ICCBH2013 Poster Presentations (1) (201 abstracts)
1Euro Mediterranean Biomedical Scientific Institute, ISBEM, Brindisi, Puglia, Italy; 2Local Health Authority, ASL Brindisi, Brindisi, Puglia, Italy.
Osteoporosis is a leading cause of morbidity in patients affected by β-thalassaemia major (TM) and intermediate thalassaemia (TI). Appropriate supportive care and identification of long-term sequels of therapy are important in thalassaemic patients. As low bone mineral quality (BMQ) in patients can be considered a marker of possible degeneration to osteopenia and osteoporosis in adulthood, we evaluated bone features in a young population followed at A. Perrino Hospital in Brindisi. Fifty-five thalassaemic patients (29 males, 26 females; aged 1845 years) were analyzed during 2012 and compared vs. a matched control population (55 healthy adults: 24 males, 31 females; aged 18-46 years). Seven patients were affected by TI while the rest was affected by TM. BMQ was assessed by quantitative ultrasound (QUS) technique at the phalanx level. The main values of phalangeal QUS are the amplitude-dependent speed of sound (AD-SoS, m/s) and the bone transmission time (BTT, microsec). QUS values were significantly lower in cases than in controls (AD-SoS: 2119.4±53.9 and BTT: 1.75±0.3 in controls; AD-SoS 2031±75.2 and BTT: 1.43±0.3 in cases).
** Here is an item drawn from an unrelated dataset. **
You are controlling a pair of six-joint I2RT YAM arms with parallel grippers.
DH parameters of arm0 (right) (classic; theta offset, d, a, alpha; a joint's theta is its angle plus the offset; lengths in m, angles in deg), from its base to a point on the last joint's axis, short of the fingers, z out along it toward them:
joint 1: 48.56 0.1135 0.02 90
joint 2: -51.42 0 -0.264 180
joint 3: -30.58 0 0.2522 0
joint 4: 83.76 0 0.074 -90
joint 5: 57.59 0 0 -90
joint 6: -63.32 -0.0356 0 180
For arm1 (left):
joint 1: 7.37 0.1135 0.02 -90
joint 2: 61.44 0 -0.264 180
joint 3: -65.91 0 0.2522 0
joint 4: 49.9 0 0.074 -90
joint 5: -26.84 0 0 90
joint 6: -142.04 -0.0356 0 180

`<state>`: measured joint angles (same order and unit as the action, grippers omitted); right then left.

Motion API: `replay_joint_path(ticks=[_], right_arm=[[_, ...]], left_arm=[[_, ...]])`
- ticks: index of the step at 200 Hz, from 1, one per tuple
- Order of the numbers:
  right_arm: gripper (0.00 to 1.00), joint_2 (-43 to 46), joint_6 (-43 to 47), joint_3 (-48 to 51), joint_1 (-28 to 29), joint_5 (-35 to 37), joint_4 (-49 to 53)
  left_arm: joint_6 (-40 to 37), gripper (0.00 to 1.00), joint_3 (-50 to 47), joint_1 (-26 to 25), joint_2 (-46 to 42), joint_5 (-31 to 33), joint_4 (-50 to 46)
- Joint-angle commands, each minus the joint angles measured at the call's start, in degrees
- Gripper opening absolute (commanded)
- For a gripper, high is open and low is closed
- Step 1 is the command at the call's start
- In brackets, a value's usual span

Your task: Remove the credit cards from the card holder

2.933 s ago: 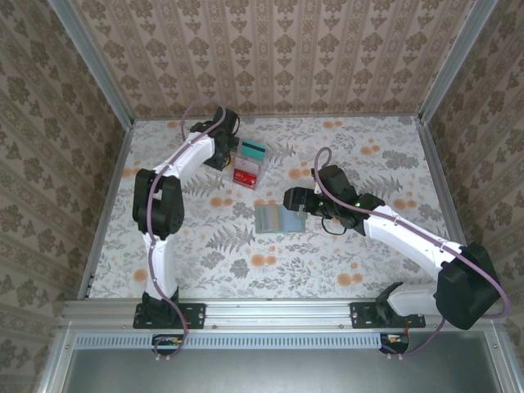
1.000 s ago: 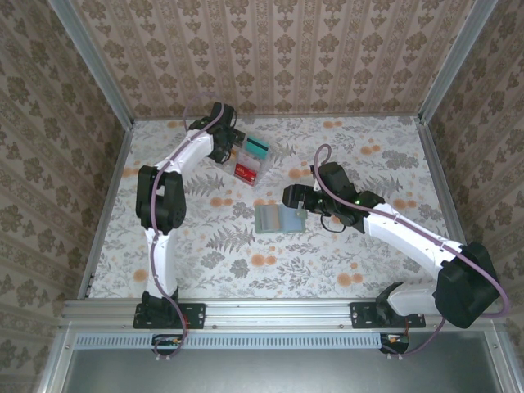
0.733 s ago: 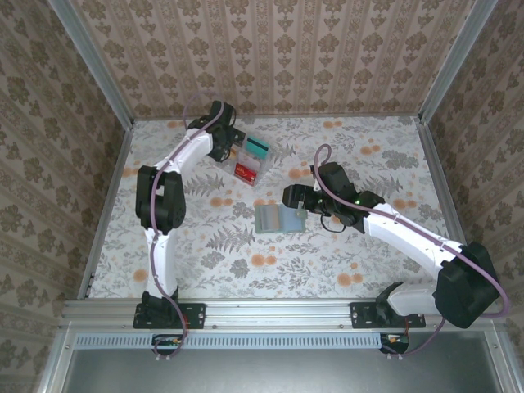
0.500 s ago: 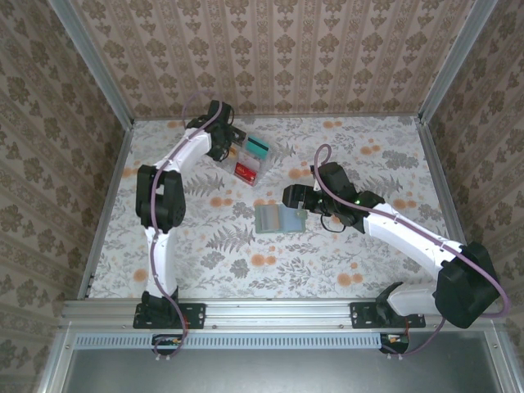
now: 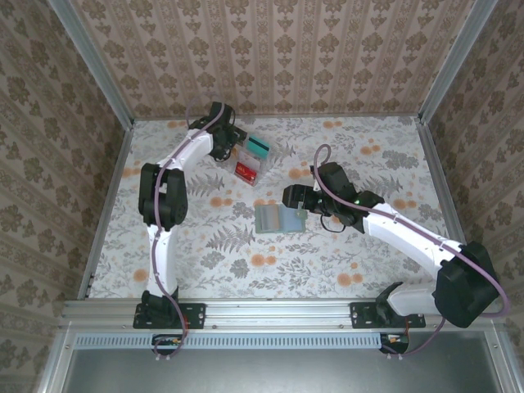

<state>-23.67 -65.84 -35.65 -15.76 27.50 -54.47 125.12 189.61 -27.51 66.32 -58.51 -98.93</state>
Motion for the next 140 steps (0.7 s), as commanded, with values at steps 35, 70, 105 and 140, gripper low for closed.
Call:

AD-SoS was negatively associated with BMI (r=−0.36, P=0.0067 in controls; r=−0.37, P=0.0054 in cases), while BTT was correlated with gender in both cases (P<0.01) and controls (P<0.0001), showing lower values in females. Our results suggest that bone quality in thalassaemic young patients is influenced by many factors that were not present in control subjects, such as iron chelation therapy, delayed sexual maturation, growth hormone deficiency, parathyroid dysfunction, hypothyroidism and liver diseases.